* _Task brief_
A faithful transcription of all the records is required.

* _Material to process_
====
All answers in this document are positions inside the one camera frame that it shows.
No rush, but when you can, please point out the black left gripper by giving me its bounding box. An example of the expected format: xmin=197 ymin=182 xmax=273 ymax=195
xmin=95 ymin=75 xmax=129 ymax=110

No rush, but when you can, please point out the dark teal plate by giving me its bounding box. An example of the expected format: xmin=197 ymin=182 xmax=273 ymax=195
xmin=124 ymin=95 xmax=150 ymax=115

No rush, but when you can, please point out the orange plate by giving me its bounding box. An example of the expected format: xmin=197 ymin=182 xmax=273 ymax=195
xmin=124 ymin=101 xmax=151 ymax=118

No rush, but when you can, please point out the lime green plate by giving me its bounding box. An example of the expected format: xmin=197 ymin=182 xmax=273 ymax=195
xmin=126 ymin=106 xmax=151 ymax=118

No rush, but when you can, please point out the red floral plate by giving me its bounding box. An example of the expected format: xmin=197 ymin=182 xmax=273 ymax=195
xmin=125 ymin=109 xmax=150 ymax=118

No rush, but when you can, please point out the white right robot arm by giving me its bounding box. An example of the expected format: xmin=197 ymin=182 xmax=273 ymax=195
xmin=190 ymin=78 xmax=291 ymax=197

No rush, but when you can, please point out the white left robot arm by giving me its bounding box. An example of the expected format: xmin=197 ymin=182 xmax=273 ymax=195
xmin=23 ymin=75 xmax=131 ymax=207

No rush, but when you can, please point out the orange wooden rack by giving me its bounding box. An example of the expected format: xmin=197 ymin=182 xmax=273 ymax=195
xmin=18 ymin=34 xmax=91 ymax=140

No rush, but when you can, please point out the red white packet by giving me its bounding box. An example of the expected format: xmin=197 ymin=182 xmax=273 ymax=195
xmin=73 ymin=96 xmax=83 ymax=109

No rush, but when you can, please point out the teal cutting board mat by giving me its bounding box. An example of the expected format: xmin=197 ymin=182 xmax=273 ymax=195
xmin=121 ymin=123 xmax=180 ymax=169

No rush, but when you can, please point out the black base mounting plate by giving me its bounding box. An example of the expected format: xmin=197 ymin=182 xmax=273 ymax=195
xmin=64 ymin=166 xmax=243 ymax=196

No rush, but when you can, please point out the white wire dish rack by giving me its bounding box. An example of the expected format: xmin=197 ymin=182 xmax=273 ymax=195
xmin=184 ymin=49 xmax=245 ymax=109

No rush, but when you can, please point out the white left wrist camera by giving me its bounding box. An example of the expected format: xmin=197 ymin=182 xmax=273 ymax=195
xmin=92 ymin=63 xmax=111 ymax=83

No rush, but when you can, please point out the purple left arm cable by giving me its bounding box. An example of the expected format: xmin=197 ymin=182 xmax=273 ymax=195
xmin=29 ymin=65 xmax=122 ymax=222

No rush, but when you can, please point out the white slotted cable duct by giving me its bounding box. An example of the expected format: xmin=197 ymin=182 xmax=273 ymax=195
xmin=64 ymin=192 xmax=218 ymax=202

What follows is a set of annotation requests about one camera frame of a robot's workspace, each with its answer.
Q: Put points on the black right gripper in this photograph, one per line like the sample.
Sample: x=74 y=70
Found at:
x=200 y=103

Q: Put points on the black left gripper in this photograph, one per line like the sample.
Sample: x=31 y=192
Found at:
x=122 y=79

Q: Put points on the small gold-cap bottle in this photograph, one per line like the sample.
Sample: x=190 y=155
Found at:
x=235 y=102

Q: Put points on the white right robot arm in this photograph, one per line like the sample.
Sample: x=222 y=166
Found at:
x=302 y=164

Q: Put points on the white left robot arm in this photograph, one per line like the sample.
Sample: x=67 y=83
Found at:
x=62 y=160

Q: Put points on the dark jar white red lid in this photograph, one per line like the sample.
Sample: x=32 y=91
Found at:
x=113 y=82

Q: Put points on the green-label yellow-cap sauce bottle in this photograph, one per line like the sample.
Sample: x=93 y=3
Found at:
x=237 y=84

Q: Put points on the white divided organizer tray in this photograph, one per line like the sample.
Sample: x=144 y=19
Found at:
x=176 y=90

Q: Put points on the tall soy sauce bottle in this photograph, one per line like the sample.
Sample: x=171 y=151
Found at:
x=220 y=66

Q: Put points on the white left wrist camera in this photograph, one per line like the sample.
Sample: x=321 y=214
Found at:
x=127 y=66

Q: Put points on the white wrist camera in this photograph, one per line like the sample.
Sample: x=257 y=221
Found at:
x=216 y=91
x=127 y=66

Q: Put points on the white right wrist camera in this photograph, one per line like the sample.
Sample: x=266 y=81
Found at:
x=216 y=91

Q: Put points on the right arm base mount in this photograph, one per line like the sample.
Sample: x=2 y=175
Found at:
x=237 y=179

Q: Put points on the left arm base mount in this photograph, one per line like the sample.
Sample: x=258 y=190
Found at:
====
* _Problem solution_
All answers in this document are positions inside the one camera frame that it shows.
No rush, but when you can, please point out the black left gripper by giving me its bounding box. An example of the expected format: xmin=197 ymin=182 xmax=273 ymax=195
xmin=95 ymin=75 xmax=129 ymax=110

No rush, but when you can, please point out the dark teal plate by giving me its bounding box. An example of the expected format: xmin=197 ymin=182 xmax=273 ymax=195
xmin=124 ymin=95 xmax=150 ymax=115

No rush, but when you can, please point out the orange plate by giving me its bounding box. An example of the expected format: xmin=197 ymin=182 xmax=273 ymax=195
xmin=124 ymin=101 xmax=151 ymax=118

No rush, but when you can, please point out the lime green plate by giving me its bounding box. An example of the expected format: xmin=197 ymin=182 xmax=273 ymax=195
xmin=126 ymin=106 xmax=151 ymax=118

No rush, but when you can, please point out the red floral plate by giving me its bounding box. An example of the expected format: xmin=197 ymin=182 xmax=273 ymax=195
xmin=125 ymin=109 xmax=150 ymax=118

No rush, but when you can, please point out the white right robot arm by giving me its bounding box. An example of the expected format: xmin=197 ymin=182 xmax=273 ymax=195
xmin=190 ymin=78 xmax=291 ymax=197

No rush, but when you can, please point out the white left robot arm by giving me its bounding box. An example of the expected format: xmin=197 ymin=182 xmax=273 ymax=195
xmin=23 ymin=75 xmax=131 ymax=207

No rush, but when you can, please point out the orange wooden rack by giving me its bounding box. An example of the expected format: xmin=197 ymin=182 xmax=273 ymax=195
xmin=18 ymin=34 xmax=91 ymax=140

No rush, but when you can, please point out the red white packet by giving me its bounding box. An example of the expected format: xmin=197 ymin=182 xmax=273 ymax=195
xmin=73 ymin=96 xmax=83 ymax=109

No rush, but when you can, please point out the teal cutting board mat by giving me its bounding box. An example of the expected format: xmin=197 ymin=182 xmax=273 ymax=195
xmin=121 ymin=123 xmax=180 ymax=169

No rush, but when you can, please point out the black base mounting plate by giving me its bounding box. An example of the expected format: xmin=197 ymin=182 xmax=273 ymax=195
xmin=64 ymin=166 xmax=243 ymax=196

No rush, but when you can, please point out the white wire dish rack by giving me its bounding box. An example of the expected format: xmin=197 ymin=182 xmax=273 ymax=195
xmin=184 ymin=49 xmax=245 ymax=109

No rush, but when you can, please point out the white left wrist camera by giving me its bounding box. An example of the expected format: xmin=197 ymin=182 xmax=273 ymax=195
xmin=92 ymin=63 xmax=111 ymax=83

No rush, but when you can, please point out the purple left arm cable by giving me its bounding box. An example of the expected format: xmin=197 ymin=182 xmax=273 ymax=195
xmin=29 ymin=65 xmax=122 ymax=222

No rush, but when you can, please point out the white slotted cable duct by giving me its bounding box. An example of the expected format: xmin=197 ymin=182 xmax=273 ymax=195
xmin=64 ymin=192 xmax=218 ymax=202

What follows is a set of annotation requests about one camera frame of a robot's workspace, each with its answer.
Q: Put points on the black right gripper in this photograph, one per line like the sample.
Sample: x=74 y=70
Found at:
x=200 y=103

Q: Put points on the black left gripper in this photograph, one per line like the sample.
Sample: x=31 y=192
Found at:
x=122 y=79

Q: Put points on the small gold-cap bottle in this photograph, one per line like the sample.
Sample: x=190 y=155
Found at:
x=235 y=102

Q: Put points on the white right robot arm in this photograph, one per line like the sample.
Sample: x=222 y=166
Found at:
x=302 y=164

Q: Put points on the white left robot arm in this photograph, one per line like the sample.
Sample: x=67 y=83
Found at:
x=62 y=160

Q: Put points on the dark jar white red lid in this photograph, one per line like the sample.
Sample: x=32 y=91
Found at:
x=113 y=82

Q: Put points on the green-label yellow-cap sauce bottle in this photograph, one per line like the sample.
Sample: x=93 y=3
Found at:
x=237 y=84

Q: Put points on the white divided organizer tray in this photograph, one per line like the sample.
Sample: x=144 y=19
Found at:
x=176 y=90

Q: Put points on the tall soy sauce bottle in this photograph, one per line like the sample.
Sample: x=171 y=151
Found at:
x=220 y=66

Q: Put points on the white left wrist camera in this photograph, one per line like the sample.
Sample: x=321 y=214
Found at:
x=127 y=66

Q: Put points on the white wrist camera in this photograph, one per line like the sample.
Sample: x=257 y=221
Found at:
x=216 y=91
x=127 y=66

Q: Put points on the white right wrist camera in this photograph, one per line like the sample.
Sample: x=266 y=81
Found at:
x=216 y=91

Q: Put points on the right arm base mount in this photograph, one per line like the sample.
Sample: x=2 y=175
Found at:
x=237 y=179

Q: Put points on the left arm base mount in this photograph, one per line like the sample.
Sample: x=258 y=190
Found at:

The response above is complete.